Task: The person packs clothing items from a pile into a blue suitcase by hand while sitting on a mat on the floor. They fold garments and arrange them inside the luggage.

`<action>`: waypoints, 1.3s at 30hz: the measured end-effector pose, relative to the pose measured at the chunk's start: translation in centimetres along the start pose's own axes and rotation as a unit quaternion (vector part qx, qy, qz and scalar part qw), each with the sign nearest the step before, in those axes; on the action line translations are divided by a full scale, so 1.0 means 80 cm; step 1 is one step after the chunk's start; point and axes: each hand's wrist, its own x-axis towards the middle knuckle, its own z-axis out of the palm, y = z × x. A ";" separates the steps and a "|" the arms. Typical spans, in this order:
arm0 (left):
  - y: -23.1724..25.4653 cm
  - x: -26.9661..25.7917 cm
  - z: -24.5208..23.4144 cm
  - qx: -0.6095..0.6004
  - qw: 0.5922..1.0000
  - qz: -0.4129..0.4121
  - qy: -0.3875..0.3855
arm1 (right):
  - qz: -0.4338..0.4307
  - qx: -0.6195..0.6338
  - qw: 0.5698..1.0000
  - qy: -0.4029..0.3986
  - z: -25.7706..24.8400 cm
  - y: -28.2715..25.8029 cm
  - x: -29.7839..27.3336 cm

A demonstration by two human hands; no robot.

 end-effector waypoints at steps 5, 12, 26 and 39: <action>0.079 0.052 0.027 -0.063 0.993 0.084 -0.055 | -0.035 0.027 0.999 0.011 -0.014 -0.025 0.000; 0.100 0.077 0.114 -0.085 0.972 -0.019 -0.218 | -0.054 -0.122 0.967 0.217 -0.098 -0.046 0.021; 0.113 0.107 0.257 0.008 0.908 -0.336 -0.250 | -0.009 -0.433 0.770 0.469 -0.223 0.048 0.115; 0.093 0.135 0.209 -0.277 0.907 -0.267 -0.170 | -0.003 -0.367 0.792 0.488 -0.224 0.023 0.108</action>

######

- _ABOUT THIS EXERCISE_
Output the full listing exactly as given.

- _RESULT OF THIS EXERCISE_
Task: The person packs clothing items from a pile into a blue suitcase by hand while sitting on a mat on the floor. They fold garments and arrange them inside the luggage.

`<action>`: waypoints, 1.3s at 30hz: the measured end-effector pose, relative to the pose measured at the chunk's start: translation in centimetres along the start pose's own axes and rotation as a unit quaternion (vector part qx, qy, qz and scalar part qw), each with the sign nearest the step before, in those axes; on the action line translations are divided by a full scale, so 1.0 means 80 cm; step 1 is one step after the chunk's start; point and axes: each hand's wrist, its own x-axis towards the middle knuckle, its own z-axis out of the palm, y = z × x. A ";" separates the steps and a "|" the arms. Typical spans, in this order:
arm0 (left):
  - y: -23.1724..25.4653 cm
  - x: -26.9661..25.7917 cm
  - z: -24.5208..23.4144 cm
  - qx: -0.6095..0.6004
  - qw: 0.5922..1.0000
  - qz: -0.4129..0.4121
  - qy: -0.3875..0.3855
arm1 (right):
  - qz: -0.4338..0.4307
  - qx: -0.6195..0.6338
  - qw: 0.5698..1.0000
  - qy: -0.4029..0.3986
  - z: -25.7706..24.8400 cm
  - y: -28.2715..25.8029 cm
  - x: -29.7839..27.3336 cm

A demonstration by two human hands; no robot.

 end-effector waypoints at steps 5, 12, 26 and 39: <action>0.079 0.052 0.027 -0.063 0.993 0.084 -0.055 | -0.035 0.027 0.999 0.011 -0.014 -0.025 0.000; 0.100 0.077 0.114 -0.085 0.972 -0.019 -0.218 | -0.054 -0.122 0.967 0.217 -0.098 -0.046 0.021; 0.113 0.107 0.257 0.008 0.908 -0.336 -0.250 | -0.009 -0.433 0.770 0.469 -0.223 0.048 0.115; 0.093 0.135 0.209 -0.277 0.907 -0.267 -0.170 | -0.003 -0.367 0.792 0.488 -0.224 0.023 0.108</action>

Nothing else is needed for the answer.